• [REQUIRED ACTION]: Search the material for the string "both", then return every line where it is found.
──────── DATA PROVIDED ────────
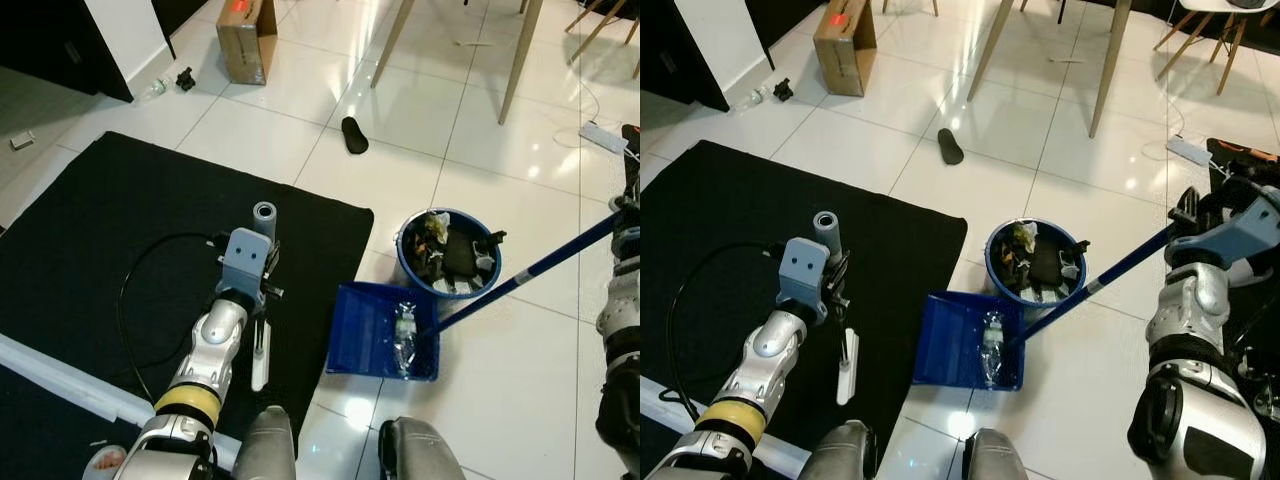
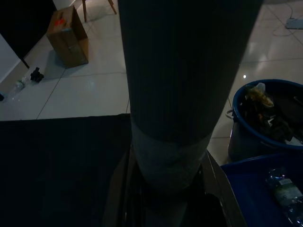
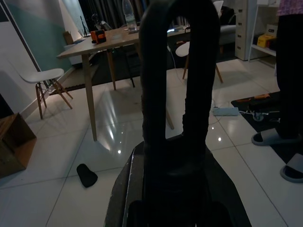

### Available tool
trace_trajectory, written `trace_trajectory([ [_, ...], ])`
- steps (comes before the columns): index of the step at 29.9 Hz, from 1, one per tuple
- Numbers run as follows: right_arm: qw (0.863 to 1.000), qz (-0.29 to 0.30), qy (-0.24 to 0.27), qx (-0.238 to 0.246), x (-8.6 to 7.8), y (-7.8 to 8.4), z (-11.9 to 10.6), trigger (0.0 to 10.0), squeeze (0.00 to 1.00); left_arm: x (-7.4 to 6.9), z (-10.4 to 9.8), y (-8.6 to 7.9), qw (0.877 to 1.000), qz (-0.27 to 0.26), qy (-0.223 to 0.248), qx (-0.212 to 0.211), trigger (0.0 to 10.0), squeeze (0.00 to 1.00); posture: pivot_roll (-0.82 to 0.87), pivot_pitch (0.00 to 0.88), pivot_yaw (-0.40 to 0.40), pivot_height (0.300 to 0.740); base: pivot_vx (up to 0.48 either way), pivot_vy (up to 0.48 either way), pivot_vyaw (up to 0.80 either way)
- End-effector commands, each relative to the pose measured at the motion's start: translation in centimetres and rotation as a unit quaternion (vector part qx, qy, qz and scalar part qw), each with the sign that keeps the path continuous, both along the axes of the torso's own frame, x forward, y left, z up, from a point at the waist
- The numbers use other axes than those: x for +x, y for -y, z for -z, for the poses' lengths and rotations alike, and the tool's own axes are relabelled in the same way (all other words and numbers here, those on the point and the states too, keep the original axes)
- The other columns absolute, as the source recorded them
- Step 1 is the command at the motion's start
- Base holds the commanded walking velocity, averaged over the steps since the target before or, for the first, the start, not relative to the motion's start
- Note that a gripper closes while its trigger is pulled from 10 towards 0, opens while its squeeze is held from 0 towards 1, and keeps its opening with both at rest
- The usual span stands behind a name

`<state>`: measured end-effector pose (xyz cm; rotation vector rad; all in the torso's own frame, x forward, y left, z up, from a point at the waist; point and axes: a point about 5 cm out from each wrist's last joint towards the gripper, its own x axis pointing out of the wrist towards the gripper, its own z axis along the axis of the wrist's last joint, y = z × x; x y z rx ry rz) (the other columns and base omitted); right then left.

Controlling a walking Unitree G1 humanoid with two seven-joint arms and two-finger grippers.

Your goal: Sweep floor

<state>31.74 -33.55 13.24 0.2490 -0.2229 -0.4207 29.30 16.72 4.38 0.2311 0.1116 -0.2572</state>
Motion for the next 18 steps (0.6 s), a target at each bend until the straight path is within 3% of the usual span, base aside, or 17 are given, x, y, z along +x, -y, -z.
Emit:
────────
• [RESULT FOR THIS TASK]:
- End-effector commands, each relative to the pose measured at the motion's start: translation in centimetres and rotation as a unit quaternion (vector part qx, qy, qz and scalar part qw), each with the sign that keeps the path continuous, both along the axes of the torso's own frame, x forward, y left, z up, from a point at the waist
- Note that a gripper closes while its trigger is pulled from 10 towards 0, opens while its squeeze is held from 0 towards 1, and keeps its opening with both at rest

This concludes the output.